The 6502 is fed with a clock, this signal is the "ϕ0 (IN)" at the top of the diagram. In the diagram below I made the ϕ0 curve green.
- The green ϕ0 signal is an input for the 6502 (we can not see that from the timing diagram).
- The 6502 only uses ϕ0 to generate ϕ1 and ϕ2. The 6502 itself uses ϕ1 and ϕ2 for timing purposes, not ϕ0. ϕ1 and ϕ2 are made available to external devices so that they can synchronize with the 6502. Also ϕ1 and ϕ2 are can drive higher loads than what the oscillator (which drives ϕ0) may drive.

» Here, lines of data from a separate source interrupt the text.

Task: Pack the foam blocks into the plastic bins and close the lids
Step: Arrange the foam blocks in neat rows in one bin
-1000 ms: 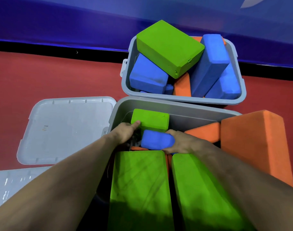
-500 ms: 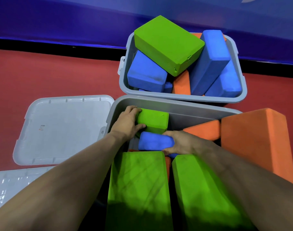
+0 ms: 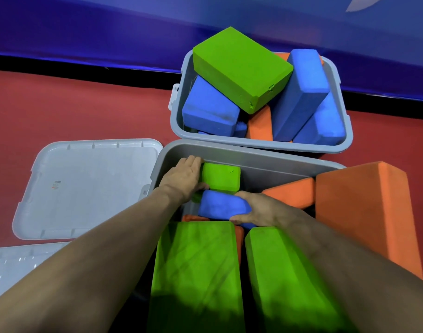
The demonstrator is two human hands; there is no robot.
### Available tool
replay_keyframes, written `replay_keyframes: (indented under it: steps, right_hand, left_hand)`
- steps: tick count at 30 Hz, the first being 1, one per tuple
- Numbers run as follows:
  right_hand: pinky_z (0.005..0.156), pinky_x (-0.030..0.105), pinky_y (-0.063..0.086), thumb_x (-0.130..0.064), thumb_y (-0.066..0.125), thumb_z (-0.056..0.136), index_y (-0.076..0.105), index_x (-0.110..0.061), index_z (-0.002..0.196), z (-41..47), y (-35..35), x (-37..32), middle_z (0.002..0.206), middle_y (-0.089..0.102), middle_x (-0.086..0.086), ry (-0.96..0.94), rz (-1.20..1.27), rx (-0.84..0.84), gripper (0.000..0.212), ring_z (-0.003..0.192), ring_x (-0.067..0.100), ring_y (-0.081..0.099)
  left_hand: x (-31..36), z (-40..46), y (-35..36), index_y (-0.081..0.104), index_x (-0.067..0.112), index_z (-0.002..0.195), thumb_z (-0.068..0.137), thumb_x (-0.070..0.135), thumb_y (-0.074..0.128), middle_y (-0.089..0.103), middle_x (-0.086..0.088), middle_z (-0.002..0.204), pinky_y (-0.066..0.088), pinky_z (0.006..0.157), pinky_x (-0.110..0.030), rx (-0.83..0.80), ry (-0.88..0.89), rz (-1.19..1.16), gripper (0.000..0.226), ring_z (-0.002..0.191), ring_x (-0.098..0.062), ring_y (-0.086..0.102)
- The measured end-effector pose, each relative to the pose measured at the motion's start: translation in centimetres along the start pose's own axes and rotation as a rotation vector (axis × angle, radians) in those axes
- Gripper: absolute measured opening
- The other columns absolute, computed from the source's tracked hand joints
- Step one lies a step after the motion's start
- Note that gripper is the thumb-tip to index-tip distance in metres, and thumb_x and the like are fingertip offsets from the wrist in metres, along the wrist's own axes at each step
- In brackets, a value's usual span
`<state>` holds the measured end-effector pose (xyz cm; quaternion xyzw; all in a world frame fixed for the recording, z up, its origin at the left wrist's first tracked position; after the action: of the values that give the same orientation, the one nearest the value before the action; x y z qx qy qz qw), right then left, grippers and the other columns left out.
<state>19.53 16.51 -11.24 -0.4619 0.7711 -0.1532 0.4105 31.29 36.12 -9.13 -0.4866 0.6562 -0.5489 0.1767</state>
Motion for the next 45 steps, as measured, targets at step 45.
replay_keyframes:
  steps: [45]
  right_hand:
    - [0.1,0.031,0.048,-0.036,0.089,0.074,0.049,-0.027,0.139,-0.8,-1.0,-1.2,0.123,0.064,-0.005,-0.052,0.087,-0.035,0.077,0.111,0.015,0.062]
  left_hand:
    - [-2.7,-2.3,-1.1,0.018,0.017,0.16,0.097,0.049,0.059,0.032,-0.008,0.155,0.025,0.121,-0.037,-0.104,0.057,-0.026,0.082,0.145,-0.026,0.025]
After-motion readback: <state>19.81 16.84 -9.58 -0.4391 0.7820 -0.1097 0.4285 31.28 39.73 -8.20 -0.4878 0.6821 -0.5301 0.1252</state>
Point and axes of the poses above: each hand's wrist, its own z-axis towards the middle knuckle, its own y-axis out of the palm, x = y × z, the point moved 3 cm from there along z, towards the middle knuckle
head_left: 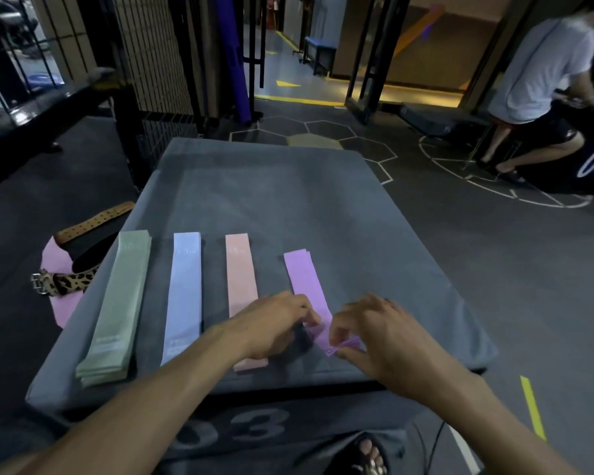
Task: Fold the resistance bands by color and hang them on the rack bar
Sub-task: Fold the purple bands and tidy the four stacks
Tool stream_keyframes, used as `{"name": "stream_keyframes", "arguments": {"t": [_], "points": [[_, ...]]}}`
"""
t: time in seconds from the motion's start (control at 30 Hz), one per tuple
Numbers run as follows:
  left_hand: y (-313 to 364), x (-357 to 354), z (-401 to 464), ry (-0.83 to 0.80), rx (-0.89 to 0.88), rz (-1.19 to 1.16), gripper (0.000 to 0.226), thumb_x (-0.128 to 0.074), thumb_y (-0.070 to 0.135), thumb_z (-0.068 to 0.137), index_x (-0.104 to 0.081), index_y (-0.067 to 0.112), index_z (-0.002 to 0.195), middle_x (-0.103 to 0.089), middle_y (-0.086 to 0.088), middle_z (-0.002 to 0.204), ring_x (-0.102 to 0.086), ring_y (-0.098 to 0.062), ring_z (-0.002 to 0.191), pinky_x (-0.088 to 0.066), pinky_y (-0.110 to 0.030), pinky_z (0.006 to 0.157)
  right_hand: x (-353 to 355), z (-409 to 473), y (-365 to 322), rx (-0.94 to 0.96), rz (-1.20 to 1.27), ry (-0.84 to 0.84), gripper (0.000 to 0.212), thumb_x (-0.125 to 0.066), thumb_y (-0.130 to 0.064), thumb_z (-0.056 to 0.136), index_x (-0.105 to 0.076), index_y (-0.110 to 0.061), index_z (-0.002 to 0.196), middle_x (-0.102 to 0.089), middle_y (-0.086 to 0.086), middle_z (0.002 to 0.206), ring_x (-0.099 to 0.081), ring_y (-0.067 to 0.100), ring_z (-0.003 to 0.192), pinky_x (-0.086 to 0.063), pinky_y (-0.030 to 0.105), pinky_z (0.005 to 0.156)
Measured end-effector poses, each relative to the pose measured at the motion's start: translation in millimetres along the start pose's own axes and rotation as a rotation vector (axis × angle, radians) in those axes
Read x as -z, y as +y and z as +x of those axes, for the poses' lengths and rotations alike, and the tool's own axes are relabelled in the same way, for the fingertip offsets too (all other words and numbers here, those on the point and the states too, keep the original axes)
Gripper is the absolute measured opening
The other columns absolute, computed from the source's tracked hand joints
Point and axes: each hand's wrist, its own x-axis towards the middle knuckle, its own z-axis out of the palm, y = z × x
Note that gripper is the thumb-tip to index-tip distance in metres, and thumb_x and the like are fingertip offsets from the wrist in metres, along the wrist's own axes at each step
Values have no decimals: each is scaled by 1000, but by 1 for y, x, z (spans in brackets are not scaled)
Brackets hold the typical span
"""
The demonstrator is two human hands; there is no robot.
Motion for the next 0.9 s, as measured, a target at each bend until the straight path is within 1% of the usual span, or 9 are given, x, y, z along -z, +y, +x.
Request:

- Especially ϕ2 is the basis for timing external chips. I made it blue (I did not color ϕ1)
- Note that the ϕ2 signal is nearly identical to ϕ0; the only difference is a shift of tDLY, which is max 50 ns.
- Note that the ϕ1 signal is the inverse of ϕ0; and it is also a bit delayed with respect to ϕ0.

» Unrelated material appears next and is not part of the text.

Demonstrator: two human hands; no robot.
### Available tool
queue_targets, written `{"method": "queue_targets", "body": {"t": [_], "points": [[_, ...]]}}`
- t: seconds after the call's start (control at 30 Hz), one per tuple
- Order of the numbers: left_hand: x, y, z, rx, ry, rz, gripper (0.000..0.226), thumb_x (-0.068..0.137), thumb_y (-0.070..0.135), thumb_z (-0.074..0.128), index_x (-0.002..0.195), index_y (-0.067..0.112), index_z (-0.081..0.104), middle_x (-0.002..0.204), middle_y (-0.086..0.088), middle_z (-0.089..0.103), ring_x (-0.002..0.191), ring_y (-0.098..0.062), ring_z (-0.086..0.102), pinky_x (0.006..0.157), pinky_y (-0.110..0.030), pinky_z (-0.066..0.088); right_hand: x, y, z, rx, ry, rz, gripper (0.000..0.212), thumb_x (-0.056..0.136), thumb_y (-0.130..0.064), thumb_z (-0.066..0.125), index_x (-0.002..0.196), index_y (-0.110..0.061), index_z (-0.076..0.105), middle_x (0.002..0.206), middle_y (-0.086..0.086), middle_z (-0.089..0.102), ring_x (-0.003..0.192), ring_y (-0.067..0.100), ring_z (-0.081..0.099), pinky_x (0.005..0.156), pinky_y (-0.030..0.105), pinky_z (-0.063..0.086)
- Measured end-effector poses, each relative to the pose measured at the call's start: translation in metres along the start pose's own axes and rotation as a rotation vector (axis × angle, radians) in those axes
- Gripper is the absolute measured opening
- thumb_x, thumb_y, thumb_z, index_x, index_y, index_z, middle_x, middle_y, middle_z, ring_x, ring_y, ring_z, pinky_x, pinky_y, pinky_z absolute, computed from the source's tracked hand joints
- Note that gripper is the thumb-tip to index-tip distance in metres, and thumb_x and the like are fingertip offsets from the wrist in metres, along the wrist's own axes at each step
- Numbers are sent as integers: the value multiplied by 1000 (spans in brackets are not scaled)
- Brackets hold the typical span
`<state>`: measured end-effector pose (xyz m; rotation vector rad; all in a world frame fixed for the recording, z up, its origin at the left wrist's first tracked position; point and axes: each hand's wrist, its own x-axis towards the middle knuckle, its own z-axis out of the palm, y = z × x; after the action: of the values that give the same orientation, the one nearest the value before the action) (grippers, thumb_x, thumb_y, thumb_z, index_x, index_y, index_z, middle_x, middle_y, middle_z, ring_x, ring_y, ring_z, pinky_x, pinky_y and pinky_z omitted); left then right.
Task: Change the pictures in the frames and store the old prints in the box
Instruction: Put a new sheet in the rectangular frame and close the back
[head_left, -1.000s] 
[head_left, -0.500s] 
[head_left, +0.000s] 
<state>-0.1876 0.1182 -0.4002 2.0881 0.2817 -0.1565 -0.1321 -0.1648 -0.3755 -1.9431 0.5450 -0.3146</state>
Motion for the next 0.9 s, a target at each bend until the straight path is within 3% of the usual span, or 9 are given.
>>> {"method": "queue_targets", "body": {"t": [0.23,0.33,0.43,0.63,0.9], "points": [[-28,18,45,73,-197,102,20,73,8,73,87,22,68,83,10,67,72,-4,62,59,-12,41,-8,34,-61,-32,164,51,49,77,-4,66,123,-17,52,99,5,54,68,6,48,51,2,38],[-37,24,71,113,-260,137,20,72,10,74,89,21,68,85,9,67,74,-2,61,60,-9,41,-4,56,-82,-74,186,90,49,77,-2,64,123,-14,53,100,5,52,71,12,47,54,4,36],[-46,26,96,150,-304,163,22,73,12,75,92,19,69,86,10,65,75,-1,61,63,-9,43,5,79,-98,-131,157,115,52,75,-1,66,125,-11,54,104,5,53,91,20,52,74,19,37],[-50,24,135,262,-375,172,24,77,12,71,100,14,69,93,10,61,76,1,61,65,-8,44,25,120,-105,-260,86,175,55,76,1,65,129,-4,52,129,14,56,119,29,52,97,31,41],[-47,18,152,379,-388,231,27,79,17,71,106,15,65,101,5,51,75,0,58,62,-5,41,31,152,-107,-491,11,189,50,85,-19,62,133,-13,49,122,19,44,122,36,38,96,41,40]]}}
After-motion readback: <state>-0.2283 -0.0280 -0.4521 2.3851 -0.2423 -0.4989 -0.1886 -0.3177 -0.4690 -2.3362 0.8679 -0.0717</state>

- See the importance of ϕ2: the time of ϕ1 is specified with ϕ2 as basis (tDLY1), and not ϕ0 as basis.
- The datasheet specifies tDLY1 as "ϕ0 Low to ϕ1 High Skew" and ranges from -20ns to +20ns.

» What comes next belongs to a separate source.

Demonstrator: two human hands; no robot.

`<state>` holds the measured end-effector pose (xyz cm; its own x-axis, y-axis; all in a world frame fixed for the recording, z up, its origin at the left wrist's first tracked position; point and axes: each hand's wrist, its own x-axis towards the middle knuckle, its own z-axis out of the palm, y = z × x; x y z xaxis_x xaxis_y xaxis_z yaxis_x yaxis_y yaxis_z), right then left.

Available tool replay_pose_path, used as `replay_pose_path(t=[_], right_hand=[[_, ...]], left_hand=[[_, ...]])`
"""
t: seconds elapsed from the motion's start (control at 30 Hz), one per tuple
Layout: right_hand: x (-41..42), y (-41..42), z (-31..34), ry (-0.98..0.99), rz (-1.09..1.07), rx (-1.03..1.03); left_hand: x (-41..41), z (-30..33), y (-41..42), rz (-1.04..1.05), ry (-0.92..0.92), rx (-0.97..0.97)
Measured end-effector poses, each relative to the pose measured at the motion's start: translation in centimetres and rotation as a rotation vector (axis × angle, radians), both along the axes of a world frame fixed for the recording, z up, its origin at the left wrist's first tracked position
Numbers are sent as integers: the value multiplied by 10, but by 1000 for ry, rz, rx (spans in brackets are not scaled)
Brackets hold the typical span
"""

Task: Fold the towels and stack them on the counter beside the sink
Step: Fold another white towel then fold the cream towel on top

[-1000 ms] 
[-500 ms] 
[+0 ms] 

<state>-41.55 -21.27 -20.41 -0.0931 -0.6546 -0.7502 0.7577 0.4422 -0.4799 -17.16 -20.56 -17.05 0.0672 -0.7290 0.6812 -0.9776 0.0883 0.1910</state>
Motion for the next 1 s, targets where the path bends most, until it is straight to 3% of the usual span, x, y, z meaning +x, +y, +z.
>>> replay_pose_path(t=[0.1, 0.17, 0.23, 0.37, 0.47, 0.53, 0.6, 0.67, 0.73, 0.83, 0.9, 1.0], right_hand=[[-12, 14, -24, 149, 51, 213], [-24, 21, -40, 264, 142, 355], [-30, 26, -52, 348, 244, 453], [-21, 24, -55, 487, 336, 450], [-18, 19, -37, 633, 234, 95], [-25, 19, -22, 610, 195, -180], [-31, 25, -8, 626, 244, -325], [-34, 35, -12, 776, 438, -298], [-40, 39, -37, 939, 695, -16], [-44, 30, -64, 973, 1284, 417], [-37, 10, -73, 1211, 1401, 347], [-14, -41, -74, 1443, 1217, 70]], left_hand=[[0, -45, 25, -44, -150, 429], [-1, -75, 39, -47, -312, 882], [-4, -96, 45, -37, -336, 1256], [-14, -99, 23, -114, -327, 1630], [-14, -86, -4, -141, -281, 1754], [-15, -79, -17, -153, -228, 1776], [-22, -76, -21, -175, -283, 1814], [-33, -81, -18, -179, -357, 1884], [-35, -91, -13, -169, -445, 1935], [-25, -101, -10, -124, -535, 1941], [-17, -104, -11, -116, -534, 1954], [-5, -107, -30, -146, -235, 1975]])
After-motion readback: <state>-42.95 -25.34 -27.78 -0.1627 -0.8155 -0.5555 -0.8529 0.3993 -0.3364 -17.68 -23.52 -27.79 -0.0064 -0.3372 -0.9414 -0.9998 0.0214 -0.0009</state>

- Be alert to that: tDLY1 could be negative, which means its (rising) edge is actually after the (falling) edge of ϕ2.
- I made two vertical lines red: they are the anchors for other events during a 6502 clock pulse.
- Finally note the timing aspects of that one pulse: tCL (ϕ2 Low Pulse Width) of minimally 430ns, tCH (ϕ2 High Pulse Width) of minimally 450ns, and even the "Clock Rise and Fall Times" (tR and tF) of maximally 25ns.
In the diagram below I have removed most of the clock clutter and other signals, so that we can focus on the timing behavior of memory access. Let's first have a look at the read process.
- The key observation is that the 6502 clocks in the data when ϕ2 goes low. This is the red circle in the diagram. In other words, irrespective of the cycle length (clock frequency): data read is on falling edge of ϕ2 (that is, if that clock cycle requires a read).
- Of course the data lines must be stable around that moment. That is the "diamond" enclosed in blue interval lines.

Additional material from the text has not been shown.